Every line holding the string "between" is to be copied from the entries below.
=== DATA TO USE ===
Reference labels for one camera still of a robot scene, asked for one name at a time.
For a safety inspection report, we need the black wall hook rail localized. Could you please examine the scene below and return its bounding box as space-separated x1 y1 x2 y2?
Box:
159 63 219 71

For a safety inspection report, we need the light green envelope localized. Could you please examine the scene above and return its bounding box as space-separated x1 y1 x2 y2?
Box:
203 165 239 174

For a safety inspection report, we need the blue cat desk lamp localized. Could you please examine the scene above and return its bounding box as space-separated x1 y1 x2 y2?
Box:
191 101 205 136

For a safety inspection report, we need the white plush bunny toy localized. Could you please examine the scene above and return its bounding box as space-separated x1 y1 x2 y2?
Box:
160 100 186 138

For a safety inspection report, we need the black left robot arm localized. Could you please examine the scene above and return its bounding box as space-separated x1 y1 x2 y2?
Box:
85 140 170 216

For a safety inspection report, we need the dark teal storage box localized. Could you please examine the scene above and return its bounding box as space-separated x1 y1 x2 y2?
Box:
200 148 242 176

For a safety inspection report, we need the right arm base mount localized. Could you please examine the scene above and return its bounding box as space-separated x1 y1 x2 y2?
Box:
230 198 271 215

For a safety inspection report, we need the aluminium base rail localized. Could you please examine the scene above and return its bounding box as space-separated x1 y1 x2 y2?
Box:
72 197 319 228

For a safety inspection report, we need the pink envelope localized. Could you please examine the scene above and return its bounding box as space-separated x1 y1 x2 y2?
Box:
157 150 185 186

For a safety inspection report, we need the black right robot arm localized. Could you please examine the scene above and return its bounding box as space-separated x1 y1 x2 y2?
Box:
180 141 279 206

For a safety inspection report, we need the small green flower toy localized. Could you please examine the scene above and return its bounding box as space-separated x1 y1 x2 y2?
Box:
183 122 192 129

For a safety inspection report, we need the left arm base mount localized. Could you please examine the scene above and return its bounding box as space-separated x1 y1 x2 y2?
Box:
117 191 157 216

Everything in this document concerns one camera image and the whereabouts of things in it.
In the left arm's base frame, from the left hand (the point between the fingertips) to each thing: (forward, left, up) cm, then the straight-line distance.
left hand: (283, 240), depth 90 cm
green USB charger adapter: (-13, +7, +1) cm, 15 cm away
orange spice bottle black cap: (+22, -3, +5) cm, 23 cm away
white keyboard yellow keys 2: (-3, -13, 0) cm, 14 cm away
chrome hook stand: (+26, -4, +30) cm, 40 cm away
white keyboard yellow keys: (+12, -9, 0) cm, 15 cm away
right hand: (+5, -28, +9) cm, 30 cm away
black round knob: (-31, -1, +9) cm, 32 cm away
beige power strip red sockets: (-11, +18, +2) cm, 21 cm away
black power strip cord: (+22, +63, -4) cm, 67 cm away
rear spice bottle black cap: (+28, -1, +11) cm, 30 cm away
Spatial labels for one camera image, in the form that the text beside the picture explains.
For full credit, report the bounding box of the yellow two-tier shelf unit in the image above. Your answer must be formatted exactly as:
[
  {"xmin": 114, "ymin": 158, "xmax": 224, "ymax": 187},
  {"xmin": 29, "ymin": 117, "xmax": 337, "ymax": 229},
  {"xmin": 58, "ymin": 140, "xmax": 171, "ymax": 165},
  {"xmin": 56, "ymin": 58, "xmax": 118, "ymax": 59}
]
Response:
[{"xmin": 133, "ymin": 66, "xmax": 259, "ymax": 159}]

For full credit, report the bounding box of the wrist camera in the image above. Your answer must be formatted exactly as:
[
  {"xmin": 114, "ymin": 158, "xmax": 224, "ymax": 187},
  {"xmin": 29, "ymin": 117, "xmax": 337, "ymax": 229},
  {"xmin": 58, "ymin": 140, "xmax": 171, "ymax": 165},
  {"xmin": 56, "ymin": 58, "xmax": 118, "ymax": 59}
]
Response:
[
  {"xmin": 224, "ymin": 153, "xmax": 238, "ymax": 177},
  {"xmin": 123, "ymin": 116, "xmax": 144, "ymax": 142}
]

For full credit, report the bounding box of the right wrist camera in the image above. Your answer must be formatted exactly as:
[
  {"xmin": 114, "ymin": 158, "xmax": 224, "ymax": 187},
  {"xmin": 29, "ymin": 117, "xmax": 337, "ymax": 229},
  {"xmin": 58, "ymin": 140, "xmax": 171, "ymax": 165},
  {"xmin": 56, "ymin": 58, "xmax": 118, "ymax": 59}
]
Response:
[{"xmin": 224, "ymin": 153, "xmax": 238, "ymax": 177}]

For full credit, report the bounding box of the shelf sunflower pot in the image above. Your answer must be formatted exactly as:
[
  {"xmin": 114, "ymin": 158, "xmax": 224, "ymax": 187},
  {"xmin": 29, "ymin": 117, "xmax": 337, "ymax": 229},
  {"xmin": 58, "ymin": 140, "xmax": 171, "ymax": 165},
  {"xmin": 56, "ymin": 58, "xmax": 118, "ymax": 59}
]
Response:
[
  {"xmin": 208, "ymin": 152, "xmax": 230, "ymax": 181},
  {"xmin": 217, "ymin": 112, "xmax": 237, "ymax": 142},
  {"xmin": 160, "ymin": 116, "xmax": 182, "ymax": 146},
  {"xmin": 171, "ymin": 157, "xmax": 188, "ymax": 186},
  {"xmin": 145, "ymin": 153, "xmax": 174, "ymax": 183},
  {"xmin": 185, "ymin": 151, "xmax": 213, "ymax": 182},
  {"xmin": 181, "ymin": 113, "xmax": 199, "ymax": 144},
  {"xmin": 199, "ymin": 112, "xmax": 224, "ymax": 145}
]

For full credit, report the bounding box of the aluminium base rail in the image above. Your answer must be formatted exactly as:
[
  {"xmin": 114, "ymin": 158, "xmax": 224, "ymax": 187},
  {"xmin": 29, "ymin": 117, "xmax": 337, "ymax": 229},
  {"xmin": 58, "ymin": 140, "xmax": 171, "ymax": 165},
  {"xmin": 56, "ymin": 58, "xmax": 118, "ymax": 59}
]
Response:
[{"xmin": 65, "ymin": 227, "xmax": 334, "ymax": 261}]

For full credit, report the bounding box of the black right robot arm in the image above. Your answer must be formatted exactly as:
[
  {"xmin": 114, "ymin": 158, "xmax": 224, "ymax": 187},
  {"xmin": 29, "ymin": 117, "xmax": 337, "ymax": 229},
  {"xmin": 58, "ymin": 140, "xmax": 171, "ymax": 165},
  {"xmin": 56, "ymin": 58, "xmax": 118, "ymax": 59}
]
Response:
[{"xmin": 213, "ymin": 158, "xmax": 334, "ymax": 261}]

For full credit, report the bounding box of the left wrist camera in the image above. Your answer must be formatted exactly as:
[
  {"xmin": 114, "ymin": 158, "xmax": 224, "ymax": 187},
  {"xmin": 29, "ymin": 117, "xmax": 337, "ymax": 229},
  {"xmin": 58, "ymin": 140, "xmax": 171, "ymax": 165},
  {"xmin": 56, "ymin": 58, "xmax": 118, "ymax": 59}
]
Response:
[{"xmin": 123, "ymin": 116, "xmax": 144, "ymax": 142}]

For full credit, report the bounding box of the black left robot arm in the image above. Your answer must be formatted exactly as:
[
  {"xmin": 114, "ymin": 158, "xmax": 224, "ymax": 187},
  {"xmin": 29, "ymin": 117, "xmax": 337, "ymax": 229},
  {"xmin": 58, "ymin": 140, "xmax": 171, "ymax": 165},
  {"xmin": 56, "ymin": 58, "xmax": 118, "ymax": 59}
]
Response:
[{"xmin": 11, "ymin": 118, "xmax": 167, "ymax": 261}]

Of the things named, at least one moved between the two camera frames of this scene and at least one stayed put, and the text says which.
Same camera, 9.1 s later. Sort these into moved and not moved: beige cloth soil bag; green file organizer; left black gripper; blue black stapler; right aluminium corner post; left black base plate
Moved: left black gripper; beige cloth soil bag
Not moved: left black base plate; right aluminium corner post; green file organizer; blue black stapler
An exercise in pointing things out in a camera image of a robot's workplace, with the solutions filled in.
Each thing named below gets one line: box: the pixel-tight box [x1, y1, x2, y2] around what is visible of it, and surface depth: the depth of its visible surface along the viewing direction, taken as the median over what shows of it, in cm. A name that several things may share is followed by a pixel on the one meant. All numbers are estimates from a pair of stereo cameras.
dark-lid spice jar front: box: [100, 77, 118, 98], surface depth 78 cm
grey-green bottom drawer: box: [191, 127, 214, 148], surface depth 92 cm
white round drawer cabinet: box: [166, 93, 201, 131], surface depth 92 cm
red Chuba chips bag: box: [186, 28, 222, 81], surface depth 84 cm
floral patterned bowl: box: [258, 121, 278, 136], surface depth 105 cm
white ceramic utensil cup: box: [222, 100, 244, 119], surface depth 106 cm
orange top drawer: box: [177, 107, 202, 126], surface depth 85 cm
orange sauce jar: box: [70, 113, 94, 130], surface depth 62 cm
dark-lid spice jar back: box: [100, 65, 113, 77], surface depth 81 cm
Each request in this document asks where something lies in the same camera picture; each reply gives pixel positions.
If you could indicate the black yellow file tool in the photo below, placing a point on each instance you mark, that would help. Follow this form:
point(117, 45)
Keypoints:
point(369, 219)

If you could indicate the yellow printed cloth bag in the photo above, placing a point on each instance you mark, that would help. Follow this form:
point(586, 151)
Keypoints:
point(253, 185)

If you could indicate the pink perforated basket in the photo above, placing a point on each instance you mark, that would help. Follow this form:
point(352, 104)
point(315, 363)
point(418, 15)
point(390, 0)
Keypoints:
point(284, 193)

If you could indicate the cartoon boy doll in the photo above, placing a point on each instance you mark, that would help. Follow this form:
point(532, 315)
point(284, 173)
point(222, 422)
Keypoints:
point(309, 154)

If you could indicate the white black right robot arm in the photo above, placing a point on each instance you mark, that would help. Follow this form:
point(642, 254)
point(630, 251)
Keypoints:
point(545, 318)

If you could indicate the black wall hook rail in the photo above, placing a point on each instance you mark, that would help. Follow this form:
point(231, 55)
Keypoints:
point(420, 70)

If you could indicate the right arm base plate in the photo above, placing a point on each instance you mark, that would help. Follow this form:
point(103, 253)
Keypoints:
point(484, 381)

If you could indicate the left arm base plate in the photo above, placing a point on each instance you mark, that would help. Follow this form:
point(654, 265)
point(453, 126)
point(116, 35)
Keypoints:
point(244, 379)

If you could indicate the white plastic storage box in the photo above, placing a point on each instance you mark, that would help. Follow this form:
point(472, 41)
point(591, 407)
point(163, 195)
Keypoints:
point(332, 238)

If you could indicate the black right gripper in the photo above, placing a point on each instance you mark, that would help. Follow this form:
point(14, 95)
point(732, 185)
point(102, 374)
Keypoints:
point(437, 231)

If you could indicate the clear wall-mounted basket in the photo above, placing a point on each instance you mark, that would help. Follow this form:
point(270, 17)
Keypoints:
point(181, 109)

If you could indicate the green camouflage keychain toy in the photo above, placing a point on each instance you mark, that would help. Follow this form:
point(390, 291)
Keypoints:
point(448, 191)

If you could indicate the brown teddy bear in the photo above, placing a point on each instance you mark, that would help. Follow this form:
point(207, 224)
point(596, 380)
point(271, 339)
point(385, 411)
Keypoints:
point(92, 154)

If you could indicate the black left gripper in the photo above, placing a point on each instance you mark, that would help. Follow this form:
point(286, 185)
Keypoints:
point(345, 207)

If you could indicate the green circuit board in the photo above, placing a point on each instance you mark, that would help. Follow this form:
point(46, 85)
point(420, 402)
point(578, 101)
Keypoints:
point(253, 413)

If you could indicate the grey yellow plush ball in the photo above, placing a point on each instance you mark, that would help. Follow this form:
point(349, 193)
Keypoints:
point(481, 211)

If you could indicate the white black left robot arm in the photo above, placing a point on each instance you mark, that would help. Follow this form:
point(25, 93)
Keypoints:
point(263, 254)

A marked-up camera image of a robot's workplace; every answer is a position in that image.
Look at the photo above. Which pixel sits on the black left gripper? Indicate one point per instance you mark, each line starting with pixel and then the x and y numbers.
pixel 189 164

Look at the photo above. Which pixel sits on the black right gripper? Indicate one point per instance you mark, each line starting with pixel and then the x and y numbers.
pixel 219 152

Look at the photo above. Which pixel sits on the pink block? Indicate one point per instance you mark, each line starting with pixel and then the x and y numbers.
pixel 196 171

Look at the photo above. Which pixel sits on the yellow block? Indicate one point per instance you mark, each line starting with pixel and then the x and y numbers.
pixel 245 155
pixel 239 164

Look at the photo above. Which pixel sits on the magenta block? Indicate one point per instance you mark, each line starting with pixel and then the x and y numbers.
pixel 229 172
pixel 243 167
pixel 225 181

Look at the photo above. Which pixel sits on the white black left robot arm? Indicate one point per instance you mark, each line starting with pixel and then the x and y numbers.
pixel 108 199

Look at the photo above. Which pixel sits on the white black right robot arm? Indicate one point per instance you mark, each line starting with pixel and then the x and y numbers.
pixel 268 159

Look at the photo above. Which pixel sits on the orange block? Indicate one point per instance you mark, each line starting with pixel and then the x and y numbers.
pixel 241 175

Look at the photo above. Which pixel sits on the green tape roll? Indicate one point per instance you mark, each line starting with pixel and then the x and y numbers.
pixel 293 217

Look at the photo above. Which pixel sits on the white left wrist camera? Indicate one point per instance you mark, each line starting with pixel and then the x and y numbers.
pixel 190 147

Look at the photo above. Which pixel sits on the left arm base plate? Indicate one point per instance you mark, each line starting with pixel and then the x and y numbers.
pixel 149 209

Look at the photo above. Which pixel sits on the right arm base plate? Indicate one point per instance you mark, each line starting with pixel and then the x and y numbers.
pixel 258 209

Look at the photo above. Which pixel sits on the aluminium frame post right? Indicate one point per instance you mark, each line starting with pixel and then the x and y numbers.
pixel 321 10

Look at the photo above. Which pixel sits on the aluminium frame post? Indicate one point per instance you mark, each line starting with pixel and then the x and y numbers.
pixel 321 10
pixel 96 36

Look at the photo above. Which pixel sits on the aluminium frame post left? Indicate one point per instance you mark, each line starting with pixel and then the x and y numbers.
===
▸ **TASK RESPONSE**
In the left arm's base frame, from the left hand (the point between the fingertips) to each thing: (forward, left, up) cm, then the straight-line distance.
Of the things named, at least one moved between the two camera frames of this scene and at least one stayed put, and the text says which.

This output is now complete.